The observable qualities of a team or system that is actually doing this well. Not just going through the motions.

Signs of the playbook done well

The source corpus is curated by trust and freshness, not only indexed by convenience
Retrieval matches the real task and answer form
Answers reflect source quality and uncertainty honestly
Users can inspect why the answer should be believed or doubted
Source citations help verification instead of creating fake authority

Preparation

Before you start

What you need available and true before running the procedure. Skipping this is the most common reason playbooks fail.

Inputs

Material you'll want to gather first.

Target user tasks
Candidate source corpus
Source trust model
Freshness requirements
Expected answer shapes
Evaluation scenarios

Prerequisites

Conditions that should be true for this to work.
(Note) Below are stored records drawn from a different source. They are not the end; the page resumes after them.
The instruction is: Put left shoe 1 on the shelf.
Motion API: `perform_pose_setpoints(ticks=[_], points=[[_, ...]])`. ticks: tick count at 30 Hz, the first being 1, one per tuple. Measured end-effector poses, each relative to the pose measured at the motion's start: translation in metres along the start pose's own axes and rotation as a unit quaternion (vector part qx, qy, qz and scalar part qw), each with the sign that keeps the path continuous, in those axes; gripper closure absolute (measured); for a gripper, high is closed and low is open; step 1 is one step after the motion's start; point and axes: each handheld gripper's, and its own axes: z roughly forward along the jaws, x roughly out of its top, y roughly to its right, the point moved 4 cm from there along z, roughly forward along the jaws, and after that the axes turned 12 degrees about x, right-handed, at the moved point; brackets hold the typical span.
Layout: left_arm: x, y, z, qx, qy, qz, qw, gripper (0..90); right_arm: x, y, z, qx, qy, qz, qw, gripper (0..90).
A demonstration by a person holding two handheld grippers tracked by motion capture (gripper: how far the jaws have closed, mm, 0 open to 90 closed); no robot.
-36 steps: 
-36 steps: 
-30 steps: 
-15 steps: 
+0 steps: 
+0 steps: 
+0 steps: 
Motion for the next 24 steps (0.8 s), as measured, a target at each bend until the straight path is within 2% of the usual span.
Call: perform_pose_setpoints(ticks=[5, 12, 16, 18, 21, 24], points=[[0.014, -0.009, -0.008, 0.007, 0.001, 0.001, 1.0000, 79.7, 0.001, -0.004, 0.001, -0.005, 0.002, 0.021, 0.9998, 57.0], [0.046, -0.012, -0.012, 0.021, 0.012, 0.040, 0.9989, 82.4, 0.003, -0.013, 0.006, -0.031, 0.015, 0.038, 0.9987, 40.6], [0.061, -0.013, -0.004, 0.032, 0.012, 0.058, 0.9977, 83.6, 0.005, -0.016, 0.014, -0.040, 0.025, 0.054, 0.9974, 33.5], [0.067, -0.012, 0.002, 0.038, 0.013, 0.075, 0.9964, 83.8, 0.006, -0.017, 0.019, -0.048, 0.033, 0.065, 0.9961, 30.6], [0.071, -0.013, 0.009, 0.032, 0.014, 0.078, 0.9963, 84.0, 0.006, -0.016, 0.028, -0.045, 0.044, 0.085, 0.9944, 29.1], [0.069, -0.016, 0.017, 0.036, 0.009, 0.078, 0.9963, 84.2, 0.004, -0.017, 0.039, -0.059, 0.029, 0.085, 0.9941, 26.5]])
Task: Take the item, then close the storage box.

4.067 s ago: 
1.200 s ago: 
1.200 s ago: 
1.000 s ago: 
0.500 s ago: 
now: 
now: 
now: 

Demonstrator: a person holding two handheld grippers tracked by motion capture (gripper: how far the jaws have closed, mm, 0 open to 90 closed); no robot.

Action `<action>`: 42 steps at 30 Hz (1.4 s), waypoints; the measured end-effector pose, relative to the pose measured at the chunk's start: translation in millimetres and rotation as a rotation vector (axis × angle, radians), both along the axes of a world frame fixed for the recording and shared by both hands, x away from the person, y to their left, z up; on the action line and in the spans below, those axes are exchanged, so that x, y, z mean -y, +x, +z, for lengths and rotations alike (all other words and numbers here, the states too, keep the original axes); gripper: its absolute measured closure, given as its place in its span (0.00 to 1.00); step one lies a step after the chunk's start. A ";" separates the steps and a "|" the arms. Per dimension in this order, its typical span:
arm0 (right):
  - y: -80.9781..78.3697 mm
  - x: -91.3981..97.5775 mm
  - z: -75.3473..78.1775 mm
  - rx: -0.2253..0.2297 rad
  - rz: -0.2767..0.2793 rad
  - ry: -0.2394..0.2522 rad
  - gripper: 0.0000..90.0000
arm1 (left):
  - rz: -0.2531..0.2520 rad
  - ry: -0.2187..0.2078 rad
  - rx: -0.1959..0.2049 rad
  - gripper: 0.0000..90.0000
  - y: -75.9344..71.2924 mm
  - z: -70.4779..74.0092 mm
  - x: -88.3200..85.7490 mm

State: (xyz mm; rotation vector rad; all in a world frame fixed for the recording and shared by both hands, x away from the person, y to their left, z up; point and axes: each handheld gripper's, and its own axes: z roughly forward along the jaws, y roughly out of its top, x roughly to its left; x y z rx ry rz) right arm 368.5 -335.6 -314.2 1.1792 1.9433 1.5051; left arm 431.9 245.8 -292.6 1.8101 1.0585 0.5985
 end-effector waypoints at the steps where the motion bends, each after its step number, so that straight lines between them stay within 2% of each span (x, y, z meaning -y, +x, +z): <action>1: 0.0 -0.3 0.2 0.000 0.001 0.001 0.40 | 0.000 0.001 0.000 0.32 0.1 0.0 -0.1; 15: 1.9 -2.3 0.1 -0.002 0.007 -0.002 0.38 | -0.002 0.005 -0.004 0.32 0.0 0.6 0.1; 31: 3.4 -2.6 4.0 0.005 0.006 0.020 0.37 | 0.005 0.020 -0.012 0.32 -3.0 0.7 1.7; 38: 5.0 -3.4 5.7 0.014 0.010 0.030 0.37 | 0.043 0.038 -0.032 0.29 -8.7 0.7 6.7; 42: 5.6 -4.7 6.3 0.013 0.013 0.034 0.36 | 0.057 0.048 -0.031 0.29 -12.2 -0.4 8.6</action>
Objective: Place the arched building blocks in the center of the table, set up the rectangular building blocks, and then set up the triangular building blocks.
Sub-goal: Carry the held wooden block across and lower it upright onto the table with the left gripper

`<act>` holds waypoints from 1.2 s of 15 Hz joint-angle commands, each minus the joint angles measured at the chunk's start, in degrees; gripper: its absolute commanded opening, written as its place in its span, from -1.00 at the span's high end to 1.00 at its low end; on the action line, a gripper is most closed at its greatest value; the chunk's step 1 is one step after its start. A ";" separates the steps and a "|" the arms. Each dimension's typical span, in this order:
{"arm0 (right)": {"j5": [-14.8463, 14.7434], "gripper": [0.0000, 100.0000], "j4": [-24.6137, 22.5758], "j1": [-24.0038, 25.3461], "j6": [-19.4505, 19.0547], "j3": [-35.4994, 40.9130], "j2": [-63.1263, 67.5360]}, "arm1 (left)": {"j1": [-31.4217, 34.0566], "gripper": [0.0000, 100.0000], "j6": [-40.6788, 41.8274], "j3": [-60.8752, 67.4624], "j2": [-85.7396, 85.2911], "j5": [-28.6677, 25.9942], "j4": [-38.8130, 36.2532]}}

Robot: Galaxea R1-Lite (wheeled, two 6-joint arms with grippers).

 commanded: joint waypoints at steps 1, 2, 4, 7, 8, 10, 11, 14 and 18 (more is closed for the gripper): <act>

The team can describe what users actually need to know or do
There is a way to distinguish authoritative from merely available sources
Some evaluation set or real task sample exists

Procedure

The procedure

Each step carries its purpose (why it exists), its actions (what you do), and its outputs (what you produce). Read the purpose. It's what keeps the step from degenerating into checklist theatre.

01
Define what grounded must mean here
Avoid cargo-cult RAG.
Actions
- State what kinds of claims require source support
- Decide how freshness, authority, and completeness affect answer trust
- Clarify when the system should answer, hedge, narrow, or refuse
Outputs
- Grounding definition
02
Curate the corpus by trust and task relevance
Prevent low-quality retrieval from becoming polished misinformation.
Actions
- Classify sources by authority, ownership, freshness, and use-case fit
- Exclude or downgrade sources that humans would not trust in serious work
- Prefer smaller high-trust corpora over broad low-trust indexing at first
Outputs
- Source trust model
- Curated corpus
03
Design retrieval for the user’s real task
Make retrieval serve the job, not just semantic similarity.
Actions
- Choose chunking, indexing, and ranking strategies that preserve useful context
- Handle structured, semi-structured, and long-form sources differently where needed
- Test retrieval on real task queries, not only synthetic ones
Outputs
- Retrieval design
- Task-based retrieval cases
04
Constrain answer behavior
Keep the model from overstating weak evidence.
Actions
- Require attribution patterns appropriate to the task
- Shape the model to answer within supported evidence
- Surface uncertainty when source support is partial or conflicting
Outputs
- Answer policy
05
Evaluate retrieval, grounding, and usefulness together
Avoid scoring the wrong thing.
Actions
- Measure whether the right sources were retrieved
- Check whether the answer respected the evidence
- Test whether users could verify or act from the answer safely
Outputs
- RAG evaluation pack

Judgment

Judgment calls and pitfalls

The places where execution actually diverges: decisions that need thought, questions worth asking, and mistakes that recur regardless of good intent.

Decision points

Moments where judgment and trade-offs matter more than procedure.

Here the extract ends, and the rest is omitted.